Let’s be real. The yoga session and this work is not about her…

We are learning about Integrative Design Process at work. I am thrilled for the enlightenment this process has already brought to me, the incredible and powerful activation of team camaraderie that has added joy back into my work, and the discovery and information I now reach for in each project I undertake. I see the same awe in the many staff who have experienced this workshop training and who are starting to apply some of the ideas and goals to their work. And then I go into a meeting with staff who have not yet been introduced to IDP, and who are still working determinedly to protect their silos of ownership, and I could give up.

Or I could continue…and falter, and learn, and grow, and adjust, and be the change I seek. I can choose to maintain that joy when I can. I can (and will) celebrate when a project I am engaged in is full of people finding and working toward aspirational goals that serve the project, the community and the ecological systems that sustain us.

In looking back at yoga, I find I have been practicing for a mere two years. The app I use tracks sessions on a calendar, and I see that I did nearly a year of beginner classes, usually only 1-2 per week, and often only 1/2 hour each. I then tried intermediate sessions, and ramped up a bit to doing 2-3 a week, often 1-hour sessions. I remember hiking late last summer, 18 miles over 4 high peaks in just one day, and recovering more quickly than ever before. I am now just dabbling in advanced sessions, and I find new challenges and I recognize new soreness and new information about my body and how it responds.

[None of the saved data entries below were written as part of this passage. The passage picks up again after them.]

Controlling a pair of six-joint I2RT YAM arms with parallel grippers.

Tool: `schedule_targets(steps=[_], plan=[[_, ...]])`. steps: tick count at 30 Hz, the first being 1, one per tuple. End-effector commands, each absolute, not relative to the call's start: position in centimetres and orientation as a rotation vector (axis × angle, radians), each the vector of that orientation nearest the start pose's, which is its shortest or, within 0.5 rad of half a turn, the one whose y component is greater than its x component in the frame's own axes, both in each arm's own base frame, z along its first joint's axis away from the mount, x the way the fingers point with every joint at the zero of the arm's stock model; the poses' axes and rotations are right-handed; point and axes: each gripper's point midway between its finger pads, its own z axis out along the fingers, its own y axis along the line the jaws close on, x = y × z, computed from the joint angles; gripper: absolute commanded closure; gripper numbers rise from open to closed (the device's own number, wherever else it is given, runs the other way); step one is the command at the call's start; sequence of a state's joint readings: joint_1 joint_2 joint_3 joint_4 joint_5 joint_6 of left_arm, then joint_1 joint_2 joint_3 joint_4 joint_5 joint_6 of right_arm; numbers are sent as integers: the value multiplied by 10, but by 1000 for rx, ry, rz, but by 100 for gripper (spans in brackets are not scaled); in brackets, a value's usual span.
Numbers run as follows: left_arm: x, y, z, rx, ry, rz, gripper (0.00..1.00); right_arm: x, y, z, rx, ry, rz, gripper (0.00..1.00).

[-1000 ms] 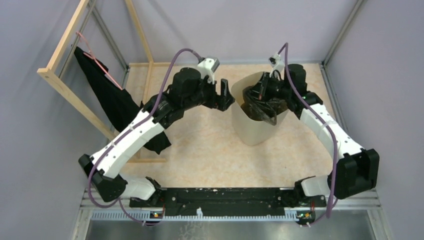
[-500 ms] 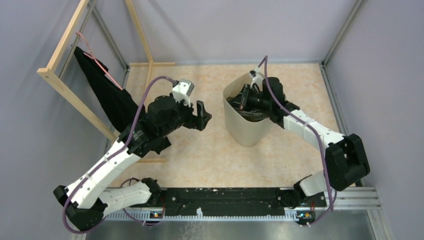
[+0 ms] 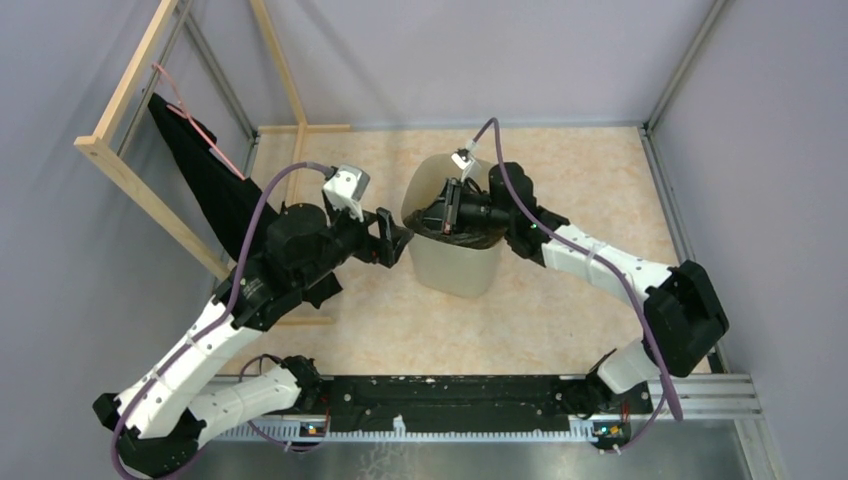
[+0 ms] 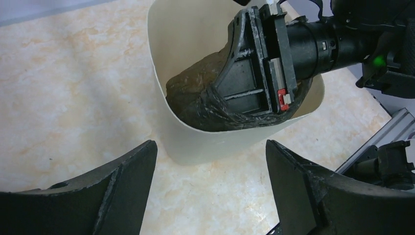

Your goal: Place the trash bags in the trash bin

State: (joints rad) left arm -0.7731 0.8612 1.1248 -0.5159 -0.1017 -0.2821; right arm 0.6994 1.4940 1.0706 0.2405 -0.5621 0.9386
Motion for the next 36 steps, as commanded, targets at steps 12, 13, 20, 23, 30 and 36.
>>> schedule_targets(steps=[12, 13, 20, 23, 30, 36], plan=[[227, -243, 398, 434, 1726, -805, 1, 284, 317, 378, -440, 1883, 990, 100], [225, -251, 400, 440, 1739, -847, 1, 287, 314, 380, -445, 1880, 952, 100], [227, -294, 401, 372, 1869, -1076, 6, 292, 309, 392, -490, 1815, 887, 100], [221, -303, 411, 344, 1827, -1190, 13, 294, 308, 391, -485, 1794, 883, 100], [238, -287, 400, 142, 1861, -1119, 25, 285, 306, 397, -498, 1745, 911, 100], [249, -288, 399, 148, 1886, -1061, 27, 281, 306, 396, -473, 1732, 953, 100]])
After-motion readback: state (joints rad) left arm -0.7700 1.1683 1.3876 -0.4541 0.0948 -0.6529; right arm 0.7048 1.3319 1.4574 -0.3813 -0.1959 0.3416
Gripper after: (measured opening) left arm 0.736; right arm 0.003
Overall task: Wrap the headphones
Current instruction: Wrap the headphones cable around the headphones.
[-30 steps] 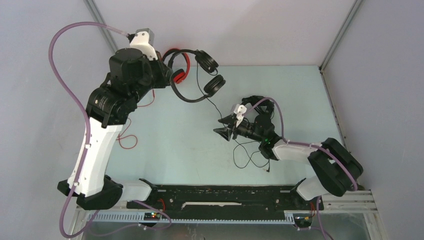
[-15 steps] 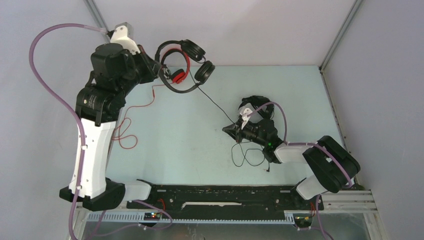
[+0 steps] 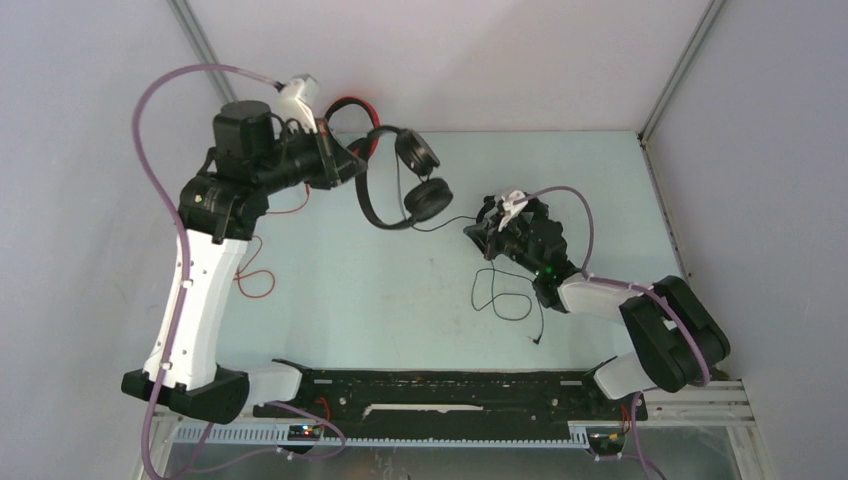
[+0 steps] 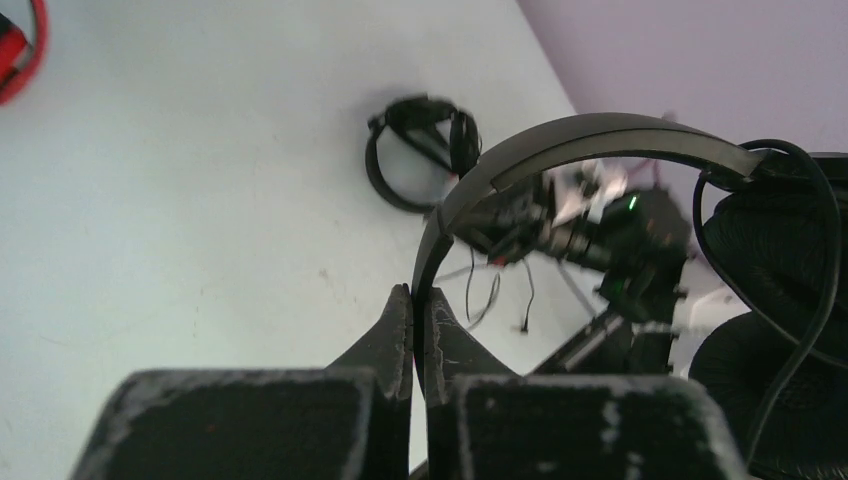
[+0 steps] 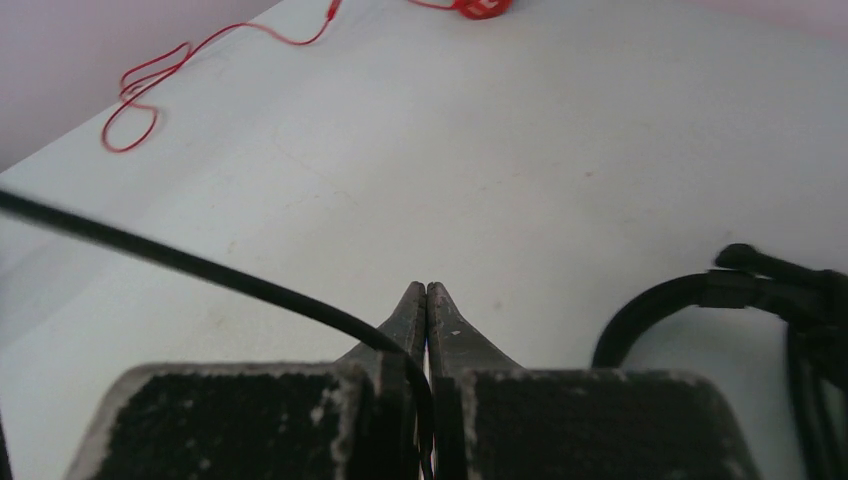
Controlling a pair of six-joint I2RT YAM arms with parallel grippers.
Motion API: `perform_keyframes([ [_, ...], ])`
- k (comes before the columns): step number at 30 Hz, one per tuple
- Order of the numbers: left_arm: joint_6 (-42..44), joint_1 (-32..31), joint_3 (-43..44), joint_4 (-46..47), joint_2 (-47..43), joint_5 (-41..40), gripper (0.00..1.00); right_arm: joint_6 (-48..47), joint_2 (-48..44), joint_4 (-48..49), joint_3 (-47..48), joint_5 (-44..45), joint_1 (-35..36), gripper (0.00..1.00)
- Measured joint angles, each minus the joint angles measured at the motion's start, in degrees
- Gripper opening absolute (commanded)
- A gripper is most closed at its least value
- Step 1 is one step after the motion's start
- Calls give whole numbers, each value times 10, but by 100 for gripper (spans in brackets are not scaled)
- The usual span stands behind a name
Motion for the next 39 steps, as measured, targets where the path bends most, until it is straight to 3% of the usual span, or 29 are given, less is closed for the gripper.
perform_keyframes([
  [4,40,-7,-63,-2,-13,34,0,6,-16,-79,58,9,-36,0],
  [9,117,-59,-68,-21,-15,23,0,15,-40,-190,136,-2,-78,0],
  [23,317,-247,-96,-60,-7,-212,0,39,-107,-503,319,-150,-111,0],
  [32,384,-282,-131,-53,9,-301,0,76,-101,-608,364,-257,-110,0],
  [39,398,-291,-141,-52,37,-351,0,162,-74,-608,375,-332,-100,0],
])
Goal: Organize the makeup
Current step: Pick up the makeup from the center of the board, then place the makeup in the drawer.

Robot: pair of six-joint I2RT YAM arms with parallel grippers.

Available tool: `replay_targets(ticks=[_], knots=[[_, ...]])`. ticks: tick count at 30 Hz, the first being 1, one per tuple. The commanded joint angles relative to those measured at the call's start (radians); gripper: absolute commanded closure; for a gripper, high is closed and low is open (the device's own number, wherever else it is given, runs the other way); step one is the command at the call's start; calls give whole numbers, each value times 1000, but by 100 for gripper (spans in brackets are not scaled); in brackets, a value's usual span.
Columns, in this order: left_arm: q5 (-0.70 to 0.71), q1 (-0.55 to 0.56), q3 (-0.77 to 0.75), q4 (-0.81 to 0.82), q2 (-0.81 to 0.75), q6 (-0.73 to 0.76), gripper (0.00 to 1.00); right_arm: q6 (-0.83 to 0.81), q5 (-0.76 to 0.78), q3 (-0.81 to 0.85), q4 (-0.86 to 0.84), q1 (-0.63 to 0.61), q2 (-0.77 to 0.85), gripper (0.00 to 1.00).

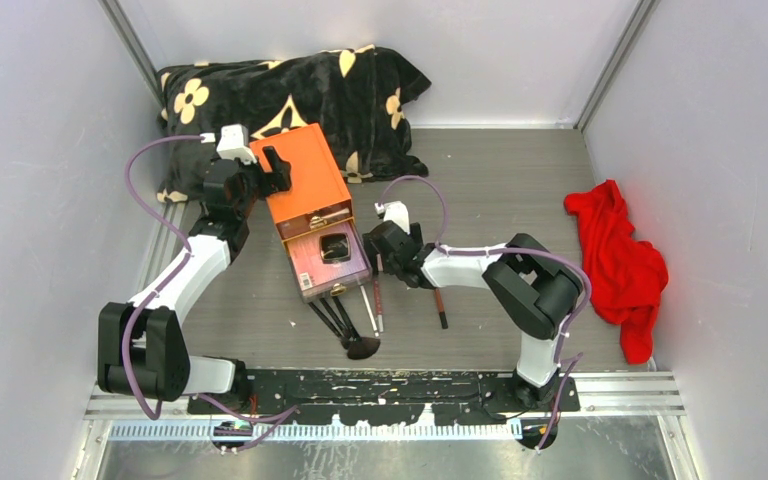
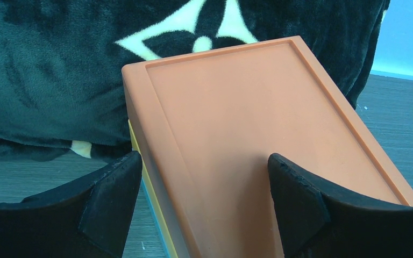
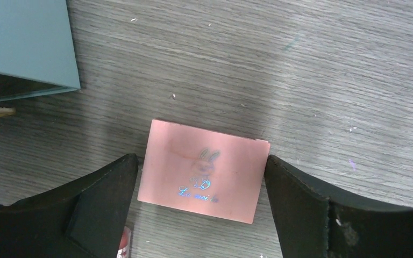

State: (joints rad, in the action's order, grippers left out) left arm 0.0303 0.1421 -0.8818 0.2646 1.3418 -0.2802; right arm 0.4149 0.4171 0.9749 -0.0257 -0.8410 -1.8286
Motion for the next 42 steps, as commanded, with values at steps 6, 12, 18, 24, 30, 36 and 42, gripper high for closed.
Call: replay_targets(ticks=[6, 12, 18, 24, 30, 36, 42], knots=[[5, 7, 63, -240, 36, 70, 15, 73, 92, -37, 107, -7, -5, 91], [3, 7, 60, -246, 26, 70, 15, 67, 180, -57, 166, -6, 75, 99], [5, 6, 56, -252, 16, 68, 15, -13, 201, -14, 267, -1, 277, 99], [5, 7, 51, -252, 21, 66, 15, -150, 81, 247, 511, -1, 337, 99], [11, 7, 39, -257, 22, 68, 15, -180, -84, 495, 588, -35, 334, 99], [13, 7, 44, -258, 18, 66, 15, -186, -90, 616, 612, -134, 259, 99], [10, 7, 47, -257, 8, 63, 15, -151, -87, 664, 599, -236, 184, 99]])
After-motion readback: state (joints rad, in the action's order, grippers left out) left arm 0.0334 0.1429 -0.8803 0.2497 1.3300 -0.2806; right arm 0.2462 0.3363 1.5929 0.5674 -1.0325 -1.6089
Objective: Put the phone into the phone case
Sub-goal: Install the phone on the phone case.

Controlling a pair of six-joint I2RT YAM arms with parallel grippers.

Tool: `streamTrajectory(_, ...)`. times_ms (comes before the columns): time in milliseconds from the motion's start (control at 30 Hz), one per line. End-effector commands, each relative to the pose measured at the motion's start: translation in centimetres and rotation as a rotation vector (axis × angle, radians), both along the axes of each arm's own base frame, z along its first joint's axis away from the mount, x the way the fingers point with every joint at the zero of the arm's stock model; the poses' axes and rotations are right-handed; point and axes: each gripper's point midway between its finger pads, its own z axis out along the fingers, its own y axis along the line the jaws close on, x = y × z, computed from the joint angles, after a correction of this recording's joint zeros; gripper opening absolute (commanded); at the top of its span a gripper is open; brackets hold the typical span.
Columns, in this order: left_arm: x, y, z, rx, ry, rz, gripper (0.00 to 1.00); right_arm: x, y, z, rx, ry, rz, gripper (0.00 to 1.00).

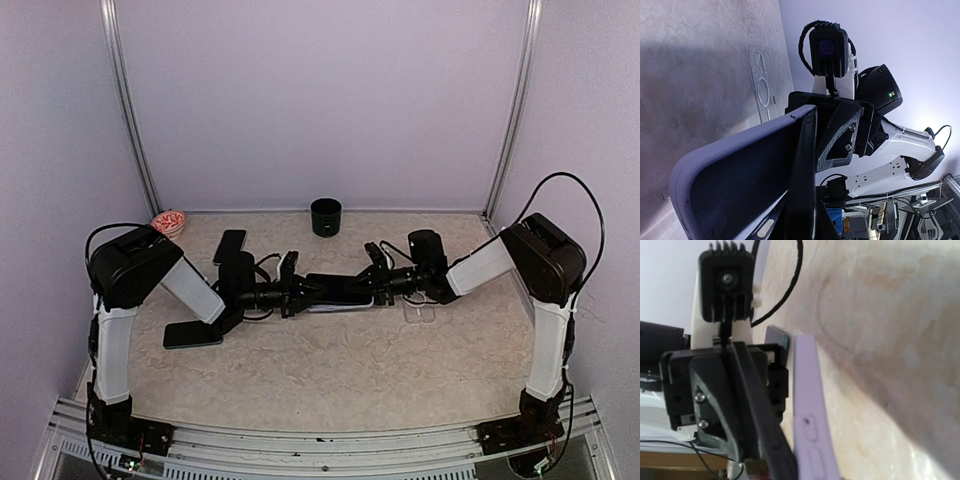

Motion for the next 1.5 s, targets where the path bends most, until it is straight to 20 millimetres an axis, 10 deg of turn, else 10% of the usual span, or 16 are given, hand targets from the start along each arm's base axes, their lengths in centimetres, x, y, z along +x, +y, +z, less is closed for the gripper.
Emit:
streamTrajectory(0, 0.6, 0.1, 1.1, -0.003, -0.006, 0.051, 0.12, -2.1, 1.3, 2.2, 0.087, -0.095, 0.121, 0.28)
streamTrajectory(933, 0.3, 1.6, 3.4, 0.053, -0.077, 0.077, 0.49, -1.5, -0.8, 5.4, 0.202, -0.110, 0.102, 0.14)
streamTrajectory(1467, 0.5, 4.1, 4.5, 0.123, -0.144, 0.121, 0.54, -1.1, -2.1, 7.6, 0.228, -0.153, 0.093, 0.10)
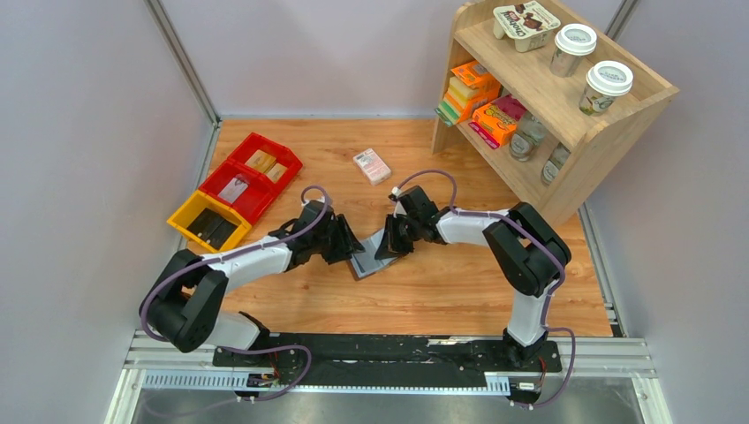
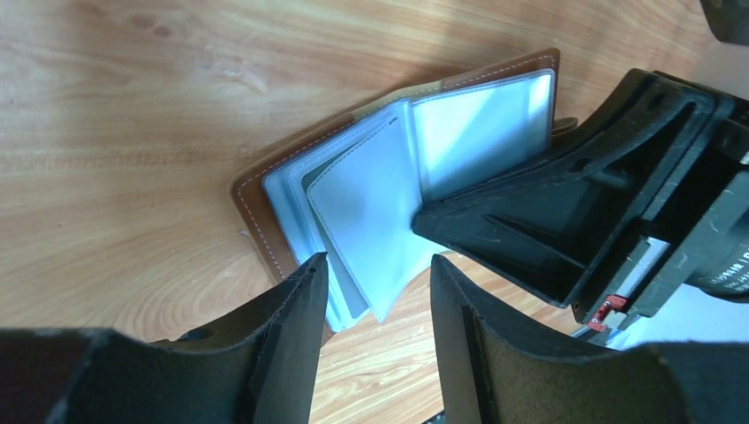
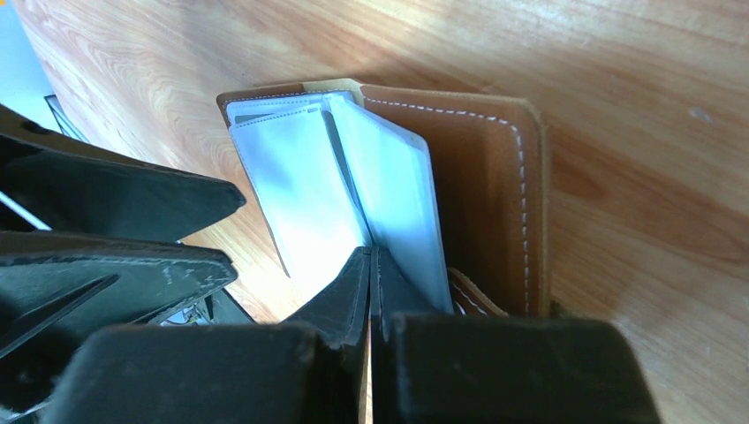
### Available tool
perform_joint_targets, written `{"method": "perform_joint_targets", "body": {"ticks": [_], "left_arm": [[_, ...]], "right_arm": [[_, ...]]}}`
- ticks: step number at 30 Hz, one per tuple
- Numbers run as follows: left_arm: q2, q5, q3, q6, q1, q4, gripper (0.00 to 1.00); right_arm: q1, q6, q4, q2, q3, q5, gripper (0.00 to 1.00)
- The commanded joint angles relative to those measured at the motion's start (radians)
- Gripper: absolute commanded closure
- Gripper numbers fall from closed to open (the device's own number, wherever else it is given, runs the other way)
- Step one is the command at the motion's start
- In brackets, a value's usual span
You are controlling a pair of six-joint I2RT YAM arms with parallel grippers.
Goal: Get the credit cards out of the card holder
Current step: Remove the credit card from the card holder.
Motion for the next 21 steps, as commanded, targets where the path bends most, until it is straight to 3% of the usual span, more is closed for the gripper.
{"method": "perform_joint_targets", "body": {"ticks": [1,21], "left_arm": [[-0.016,0.009,-0.051,-0.137,0.001,0.124,0.46],[0.016,0.032,-0.148,-0.248,0.0,0.294,0.49]], "right_arm": [[0.005,0.012,0.001,0.029,-0.044,0.032,1.0],[0.005,0.032,0.053,0.025,-0.085,0.004,1.0]]}}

I am now a beginner in Integrative Design Process. I feel discomfort, and some soreness.  I find it hard to define, collaboratively, regenerative aspirations in some projects.  I find a willing team here and there, open and excited about the potential in our work, while even in the same day I find some teams eager to talk only about the limits restraining our potential. I am working to be in THIS moment and use my messy poses for all they can be used for. I can learn what works well and what systems need to be stretched or strengthened for better achievement. Is there a pose that I must alter in the short-term to accommodate something that may change in the future?

  • Does my ability to communicate need work?
  • Is there a process that creates friction or that stalls creativity?
  • Is there a missing team member?
  • Is there a team member that needs to open up to the value of IDP?
  • Do we have enough time?
  • Have we (I) asked enough questions?
  • Are we (I) open to the answers and able to ask “why” to understand the underlying reasons that may exist?

Above all, am I respecting my own process enough to allow time for my growth and my experiences to inform and solidify my use of IDP in my work?